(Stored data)
——————
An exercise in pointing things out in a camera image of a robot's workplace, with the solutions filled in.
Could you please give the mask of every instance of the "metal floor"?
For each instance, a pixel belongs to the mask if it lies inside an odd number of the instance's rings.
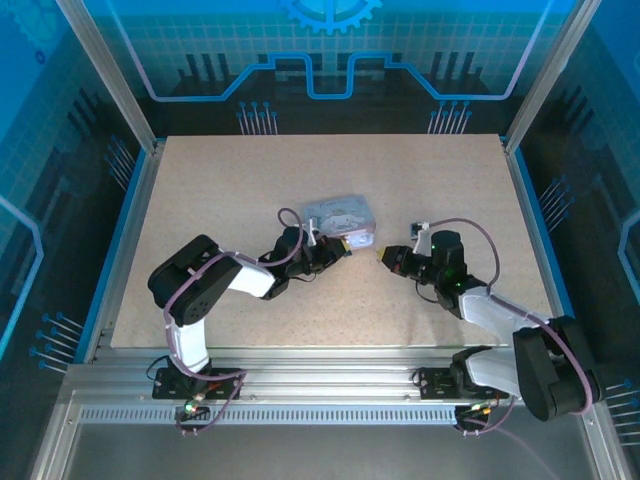
[[[576,417],[506,429],[526,437],[556,477],[500,432],[463,438],[449,426],[219,426],[182,438],[169,426],[83,425],[65,478],[252,480],[595,478]]]

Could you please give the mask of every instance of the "cork board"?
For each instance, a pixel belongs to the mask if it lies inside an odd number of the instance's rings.
[[[112,346],[165,345],[150,273],[196,235],[252,256],[281,234],[280,207],[363,194],[376,247],[407,244],[409,224],[453,216],[493,236],[502,263],[495,289],[533,310],[549,303],[496,135],[170,137],[138,241]],[[489,280],[494,261],[473,227],[456,224],[470,273]],[[428,287],[423,291],[433,295]],[[207,319],[209,346],[460,346],[493,335],[421,300],[374,249],[292,282],[266,302],[227,291]]]

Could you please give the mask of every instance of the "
——————
WHAT THE TASK REQUIRES – Nothing but a number is expected here: the number of lines above that hold the word "give".

ANSWER TO THIS TASK – 3